- WHAT THE TASK ASKS -
Search the records for the word "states" and copy every line in which it occurs.

*** DATA SHOWN Section Begins ***

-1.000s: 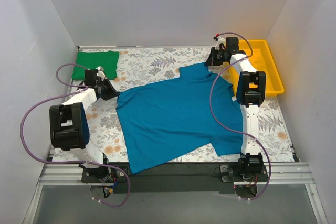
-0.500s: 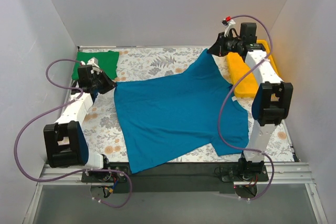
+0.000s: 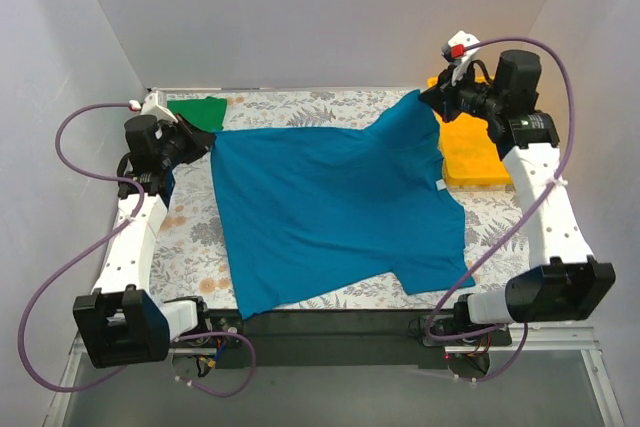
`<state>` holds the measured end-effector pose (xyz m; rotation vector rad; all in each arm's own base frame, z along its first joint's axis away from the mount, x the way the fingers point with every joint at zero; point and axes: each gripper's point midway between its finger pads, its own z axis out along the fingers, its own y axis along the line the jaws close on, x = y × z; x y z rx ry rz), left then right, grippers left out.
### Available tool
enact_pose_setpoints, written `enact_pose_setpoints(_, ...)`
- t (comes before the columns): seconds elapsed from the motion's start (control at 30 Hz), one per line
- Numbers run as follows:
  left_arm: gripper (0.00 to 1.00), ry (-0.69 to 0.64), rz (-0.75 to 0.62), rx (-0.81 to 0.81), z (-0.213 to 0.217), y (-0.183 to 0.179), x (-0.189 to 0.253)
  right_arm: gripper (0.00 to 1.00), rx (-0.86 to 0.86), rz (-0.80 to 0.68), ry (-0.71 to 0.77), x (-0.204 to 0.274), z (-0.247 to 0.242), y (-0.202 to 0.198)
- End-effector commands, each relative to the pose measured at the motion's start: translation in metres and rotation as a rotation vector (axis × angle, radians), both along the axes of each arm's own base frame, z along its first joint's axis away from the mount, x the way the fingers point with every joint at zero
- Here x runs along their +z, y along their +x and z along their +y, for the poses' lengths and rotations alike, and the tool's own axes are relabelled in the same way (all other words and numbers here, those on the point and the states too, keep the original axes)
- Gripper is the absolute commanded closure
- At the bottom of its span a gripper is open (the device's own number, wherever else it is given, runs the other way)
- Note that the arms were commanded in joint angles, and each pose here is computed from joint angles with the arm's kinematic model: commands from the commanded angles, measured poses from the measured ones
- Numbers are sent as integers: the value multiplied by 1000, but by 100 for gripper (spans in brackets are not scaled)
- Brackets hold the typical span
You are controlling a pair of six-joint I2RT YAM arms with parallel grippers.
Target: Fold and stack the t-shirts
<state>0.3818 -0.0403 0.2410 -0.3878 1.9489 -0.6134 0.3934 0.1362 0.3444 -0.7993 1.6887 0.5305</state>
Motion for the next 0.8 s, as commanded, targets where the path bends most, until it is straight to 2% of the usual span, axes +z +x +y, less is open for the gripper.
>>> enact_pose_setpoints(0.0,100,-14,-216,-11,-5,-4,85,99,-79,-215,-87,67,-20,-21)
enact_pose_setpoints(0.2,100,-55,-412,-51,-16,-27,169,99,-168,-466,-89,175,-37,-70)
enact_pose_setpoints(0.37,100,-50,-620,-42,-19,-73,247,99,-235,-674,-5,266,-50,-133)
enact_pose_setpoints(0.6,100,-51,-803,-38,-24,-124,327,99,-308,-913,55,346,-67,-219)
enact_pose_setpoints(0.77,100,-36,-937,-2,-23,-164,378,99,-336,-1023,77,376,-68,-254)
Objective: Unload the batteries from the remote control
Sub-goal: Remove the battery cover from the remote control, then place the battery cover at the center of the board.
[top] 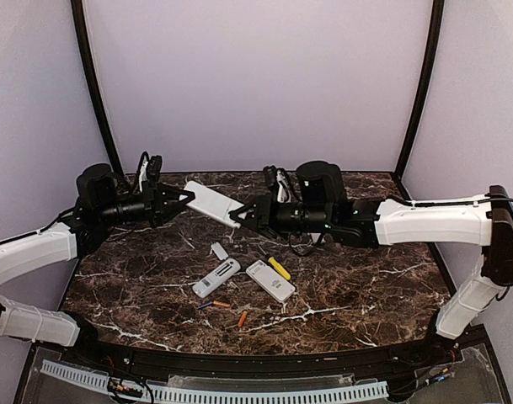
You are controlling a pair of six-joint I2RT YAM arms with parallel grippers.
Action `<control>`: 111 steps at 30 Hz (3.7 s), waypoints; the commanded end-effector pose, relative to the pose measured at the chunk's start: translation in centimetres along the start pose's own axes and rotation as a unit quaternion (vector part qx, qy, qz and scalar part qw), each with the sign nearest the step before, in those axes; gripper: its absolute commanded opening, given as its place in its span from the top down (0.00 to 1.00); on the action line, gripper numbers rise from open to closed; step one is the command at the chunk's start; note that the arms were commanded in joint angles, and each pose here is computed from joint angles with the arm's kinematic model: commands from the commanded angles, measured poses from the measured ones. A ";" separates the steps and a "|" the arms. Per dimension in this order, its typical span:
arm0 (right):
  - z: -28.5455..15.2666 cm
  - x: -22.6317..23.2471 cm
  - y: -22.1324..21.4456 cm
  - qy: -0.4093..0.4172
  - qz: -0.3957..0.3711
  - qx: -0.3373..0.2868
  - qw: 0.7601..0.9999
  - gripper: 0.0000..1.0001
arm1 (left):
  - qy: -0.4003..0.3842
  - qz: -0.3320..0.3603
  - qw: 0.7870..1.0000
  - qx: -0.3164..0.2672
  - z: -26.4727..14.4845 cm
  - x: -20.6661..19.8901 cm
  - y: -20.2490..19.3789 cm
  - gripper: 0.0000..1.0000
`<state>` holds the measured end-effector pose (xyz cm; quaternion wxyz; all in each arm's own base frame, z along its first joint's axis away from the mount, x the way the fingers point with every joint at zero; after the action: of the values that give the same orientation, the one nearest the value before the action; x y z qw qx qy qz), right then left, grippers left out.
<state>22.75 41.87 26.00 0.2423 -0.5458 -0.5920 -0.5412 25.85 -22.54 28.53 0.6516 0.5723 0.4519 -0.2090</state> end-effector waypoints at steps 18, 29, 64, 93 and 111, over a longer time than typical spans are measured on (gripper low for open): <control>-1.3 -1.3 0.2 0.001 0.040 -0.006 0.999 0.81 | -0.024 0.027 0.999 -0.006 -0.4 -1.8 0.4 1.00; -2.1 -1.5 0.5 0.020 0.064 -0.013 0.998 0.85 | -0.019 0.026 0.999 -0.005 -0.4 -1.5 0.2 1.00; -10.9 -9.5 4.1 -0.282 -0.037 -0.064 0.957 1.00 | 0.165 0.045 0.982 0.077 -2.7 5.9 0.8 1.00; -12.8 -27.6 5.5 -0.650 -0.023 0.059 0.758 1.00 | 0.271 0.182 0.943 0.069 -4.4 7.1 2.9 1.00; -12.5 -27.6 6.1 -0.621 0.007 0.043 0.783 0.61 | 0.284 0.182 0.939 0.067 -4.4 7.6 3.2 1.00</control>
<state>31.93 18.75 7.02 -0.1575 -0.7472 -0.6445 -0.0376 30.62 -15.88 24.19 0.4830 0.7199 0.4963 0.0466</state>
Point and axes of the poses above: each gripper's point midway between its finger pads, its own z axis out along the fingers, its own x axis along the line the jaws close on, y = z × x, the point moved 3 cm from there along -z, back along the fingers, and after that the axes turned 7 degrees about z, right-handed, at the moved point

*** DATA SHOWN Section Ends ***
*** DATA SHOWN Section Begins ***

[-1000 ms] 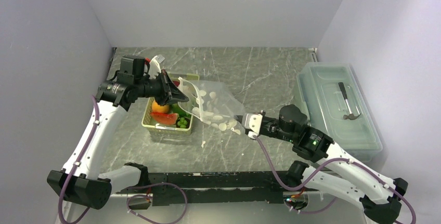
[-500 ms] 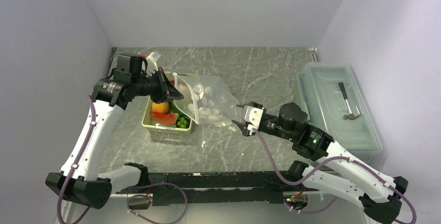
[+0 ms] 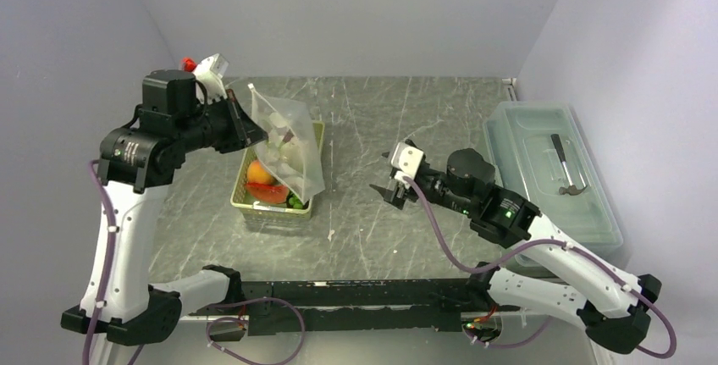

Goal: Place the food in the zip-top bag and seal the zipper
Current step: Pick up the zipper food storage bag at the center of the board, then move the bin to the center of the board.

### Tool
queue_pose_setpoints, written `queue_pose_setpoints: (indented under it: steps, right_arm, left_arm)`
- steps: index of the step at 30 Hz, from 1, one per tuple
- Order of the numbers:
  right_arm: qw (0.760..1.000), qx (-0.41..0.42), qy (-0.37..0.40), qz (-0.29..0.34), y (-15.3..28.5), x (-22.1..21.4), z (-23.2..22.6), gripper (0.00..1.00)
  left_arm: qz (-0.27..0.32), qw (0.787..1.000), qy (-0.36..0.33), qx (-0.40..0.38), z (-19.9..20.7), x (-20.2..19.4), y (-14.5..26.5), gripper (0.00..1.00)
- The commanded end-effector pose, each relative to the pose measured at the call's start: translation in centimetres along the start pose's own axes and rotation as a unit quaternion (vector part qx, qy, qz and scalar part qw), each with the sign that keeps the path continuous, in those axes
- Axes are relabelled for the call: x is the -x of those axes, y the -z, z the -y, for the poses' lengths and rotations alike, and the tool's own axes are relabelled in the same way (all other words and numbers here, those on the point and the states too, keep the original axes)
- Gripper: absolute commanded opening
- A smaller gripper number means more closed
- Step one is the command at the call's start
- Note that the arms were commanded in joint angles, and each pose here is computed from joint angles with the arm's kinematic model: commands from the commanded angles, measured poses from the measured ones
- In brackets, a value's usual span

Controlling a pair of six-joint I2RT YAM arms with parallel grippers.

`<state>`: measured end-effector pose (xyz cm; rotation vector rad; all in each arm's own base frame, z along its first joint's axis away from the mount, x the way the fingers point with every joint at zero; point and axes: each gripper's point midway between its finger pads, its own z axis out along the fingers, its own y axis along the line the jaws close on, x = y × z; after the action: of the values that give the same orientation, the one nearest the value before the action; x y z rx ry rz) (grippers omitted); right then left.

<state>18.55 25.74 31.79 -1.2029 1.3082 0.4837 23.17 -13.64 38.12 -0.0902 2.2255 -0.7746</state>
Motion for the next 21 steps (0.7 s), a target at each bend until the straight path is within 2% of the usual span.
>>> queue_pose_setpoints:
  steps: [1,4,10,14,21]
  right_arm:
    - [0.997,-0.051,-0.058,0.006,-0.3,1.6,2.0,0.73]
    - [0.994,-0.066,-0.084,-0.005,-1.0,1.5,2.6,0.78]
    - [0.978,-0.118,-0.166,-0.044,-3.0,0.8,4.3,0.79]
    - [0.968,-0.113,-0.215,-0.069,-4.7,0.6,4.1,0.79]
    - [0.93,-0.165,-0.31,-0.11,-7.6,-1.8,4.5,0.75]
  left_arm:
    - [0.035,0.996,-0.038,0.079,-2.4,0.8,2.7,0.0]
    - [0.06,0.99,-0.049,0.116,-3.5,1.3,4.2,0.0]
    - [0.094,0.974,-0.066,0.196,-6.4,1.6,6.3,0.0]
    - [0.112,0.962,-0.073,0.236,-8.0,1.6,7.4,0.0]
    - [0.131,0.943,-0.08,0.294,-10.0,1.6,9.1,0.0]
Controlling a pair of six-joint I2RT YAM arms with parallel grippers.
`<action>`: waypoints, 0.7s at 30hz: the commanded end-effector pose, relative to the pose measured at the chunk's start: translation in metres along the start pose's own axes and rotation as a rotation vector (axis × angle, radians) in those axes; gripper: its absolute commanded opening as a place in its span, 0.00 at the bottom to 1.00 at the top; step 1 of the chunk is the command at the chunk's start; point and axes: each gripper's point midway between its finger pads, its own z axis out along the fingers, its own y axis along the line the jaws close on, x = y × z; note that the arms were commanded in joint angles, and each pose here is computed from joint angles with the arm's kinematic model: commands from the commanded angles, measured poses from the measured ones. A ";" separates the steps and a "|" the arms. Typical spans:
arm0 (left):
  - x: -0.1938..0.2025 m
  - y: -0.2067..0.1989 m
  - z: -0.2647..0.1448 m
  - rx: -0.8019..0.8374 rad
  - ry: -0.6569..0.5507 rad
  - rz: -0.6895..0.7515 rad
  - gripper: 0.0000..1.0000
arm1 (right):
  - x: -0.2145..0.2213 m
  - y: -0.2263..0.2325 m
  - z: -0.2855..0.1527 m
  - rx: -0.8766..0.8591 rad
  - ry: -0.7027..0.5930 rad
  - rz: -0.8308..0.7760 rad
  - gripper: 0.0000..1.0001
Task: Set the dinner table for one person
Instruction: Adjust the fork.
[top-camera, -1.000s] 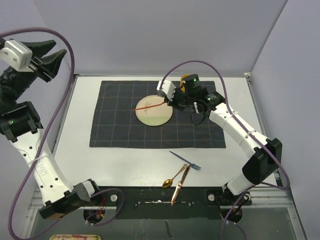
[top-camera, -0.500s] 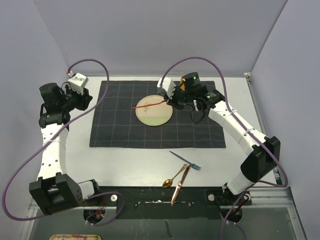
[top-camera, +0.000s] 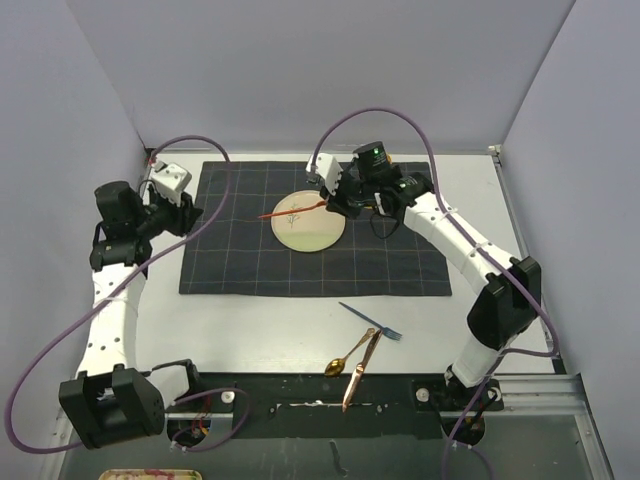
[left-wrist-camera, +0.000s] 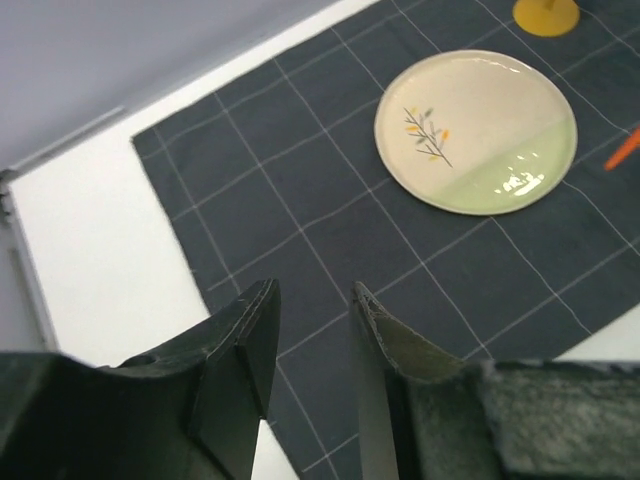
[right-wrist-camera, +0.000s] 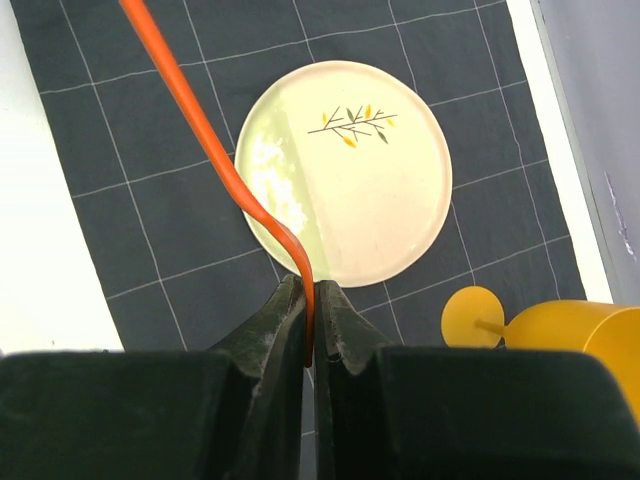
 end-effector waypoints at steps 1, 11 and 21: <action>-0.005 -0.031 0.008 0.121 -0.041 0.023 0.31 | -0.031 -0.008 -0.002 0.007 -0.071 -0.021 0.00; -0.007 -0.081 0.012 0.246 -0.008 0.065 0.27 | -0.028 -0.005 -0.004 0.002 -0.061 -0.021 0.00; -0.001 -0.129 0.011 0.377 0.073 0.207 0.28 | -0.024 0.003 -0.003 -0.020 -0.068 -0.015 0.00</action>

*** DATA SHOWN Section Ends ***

- TASK SOLUTION -
- Here x runs along their +z, y along their +x and z along their +y, for the poses' lengths and rotations alike, and the tool's own axes are relabelled in the same way (all other words and numbers here, those on the point and the states too, keep the original axes)
- Axes are relabelled for the call: x is the -x of those axes, y the -z, z the -y, for the poses' lengths and rotations alike, and the tool's own axes are relabelled in the same way (all other words and numbers here, those on the point and the states too, keep the original axes)

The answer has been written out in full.